"ANLAYANA SİVRİSİNEK SAZ" - AİSOPOS
(Sözden anlamayana masal
bir mana ifade etmez ama, yine de söylemek lazım)
Aslanın biri bir çobanın kızına âşık olmuş,
gitmiş kızı babasından istemiş. Zavallı çoban ne yapsın? Öyle yaman bir
hayvana kızını verse olmaz, vermem dese olmaz. Çok korkmuş, ama sonunda bir
yolunu bulmuş. Aslana demiş ki: "Yiğitim! Ben kızımı sana vermeyeceğim de
kime vereceğim? Ama bir koşulum var: Benim kızım senin cırnaklarından da,
dişlerinden de korkuyor; sen git, dişlerini çektir, cırnaklarını kestir, ondan
sonra gel; al gelini." Aslan kanmış; âşıklık bu, neye katlanmaz ki!
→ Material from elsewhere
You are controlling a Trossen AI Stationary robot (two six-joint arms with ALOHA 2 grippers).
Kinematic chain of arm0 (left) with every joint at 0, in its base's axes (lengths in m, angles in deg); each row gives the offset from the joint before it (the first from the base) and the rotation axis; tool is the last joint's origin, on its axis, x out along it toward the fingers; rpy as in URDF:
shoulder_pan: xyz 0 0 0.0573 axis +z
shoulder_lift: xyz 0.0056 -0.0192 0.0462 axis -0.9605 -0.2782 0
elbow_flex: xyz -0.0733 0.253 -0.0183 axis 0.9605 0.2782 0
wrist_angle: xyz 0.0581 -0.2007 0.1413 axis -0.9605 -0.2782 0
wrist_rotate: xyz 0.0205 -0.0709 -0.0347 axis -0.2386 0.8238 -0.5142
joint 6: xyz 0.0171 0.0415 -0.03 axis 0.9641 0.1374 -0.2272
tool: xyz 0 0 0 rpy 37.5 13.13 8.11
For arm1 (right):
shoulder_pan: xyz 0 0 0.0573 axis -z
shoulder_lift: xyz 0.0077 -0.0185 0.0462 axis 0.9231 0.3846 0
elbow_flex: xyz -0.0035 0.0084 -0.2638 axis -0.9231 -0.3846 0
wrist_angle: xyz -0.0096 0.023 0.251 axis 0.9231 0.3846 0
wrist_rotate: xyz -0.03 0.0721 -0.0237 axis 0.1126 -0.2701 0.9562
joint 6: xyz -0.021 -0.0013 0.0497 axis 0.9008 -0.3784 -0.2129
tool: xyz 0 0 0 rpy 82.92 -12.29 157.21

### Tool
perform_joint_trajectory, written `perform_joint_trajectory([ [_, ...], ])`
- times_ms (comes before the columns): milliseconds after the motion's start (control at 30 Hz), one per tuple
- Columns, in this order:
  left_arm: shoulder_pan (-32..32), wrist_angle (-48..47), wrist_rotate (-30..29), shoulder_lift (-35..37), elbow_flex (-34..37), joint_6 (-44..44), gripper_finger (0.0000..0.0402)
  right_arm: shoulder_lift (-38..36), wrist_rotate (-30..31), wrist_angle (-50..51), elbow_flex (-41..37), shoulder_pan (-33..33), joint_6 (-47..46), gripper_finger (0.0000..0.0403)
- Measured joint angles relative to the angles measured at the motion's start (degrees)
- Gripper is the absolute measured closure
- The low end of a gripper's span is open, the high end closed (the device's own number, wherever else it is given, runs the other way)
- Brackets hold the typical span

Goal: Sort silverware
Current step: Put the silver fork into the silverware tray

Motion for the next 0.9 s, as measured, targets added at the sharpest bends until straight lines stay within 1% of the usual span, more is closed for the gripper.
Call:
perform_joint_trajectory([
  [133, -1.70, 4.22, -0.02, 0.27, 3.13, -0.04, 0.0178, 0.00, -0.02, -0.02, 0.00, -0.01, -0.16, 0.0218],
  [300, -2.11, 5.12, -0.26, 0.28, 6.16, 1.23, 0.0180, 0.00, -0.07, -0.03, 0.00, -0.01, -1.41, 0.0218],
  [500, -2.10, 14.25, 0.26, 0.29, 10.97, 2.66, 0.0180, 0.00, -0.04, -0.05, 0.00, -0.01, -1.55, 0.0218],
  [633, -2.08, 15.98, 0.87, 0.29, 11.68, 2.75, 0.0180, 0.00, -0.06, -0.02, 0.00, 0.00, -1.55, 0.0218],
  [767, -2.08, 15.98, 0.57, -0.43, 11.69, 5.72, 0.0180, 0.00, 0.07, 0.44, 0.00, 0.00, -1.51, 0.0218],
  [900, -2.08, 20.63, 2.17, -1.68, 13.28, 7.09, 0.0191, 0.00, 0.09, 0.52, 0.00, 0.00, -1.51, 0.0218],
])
Dişlerini çektirip cırnaklarını kestirmiş, gelmiş çobanın kapısına. Artık çoban
korkar mı ondan? Sopasını kaptığı gibi kapı dışarı etmiş.
Başkalarının
sözüne kanıp da üstünlüklerini kolayca elden çıkaranlar, bir daha kimseyi
korkutamaz, kendilerinden yılmış olanlara bile yenilirler. (Hikaye: 198)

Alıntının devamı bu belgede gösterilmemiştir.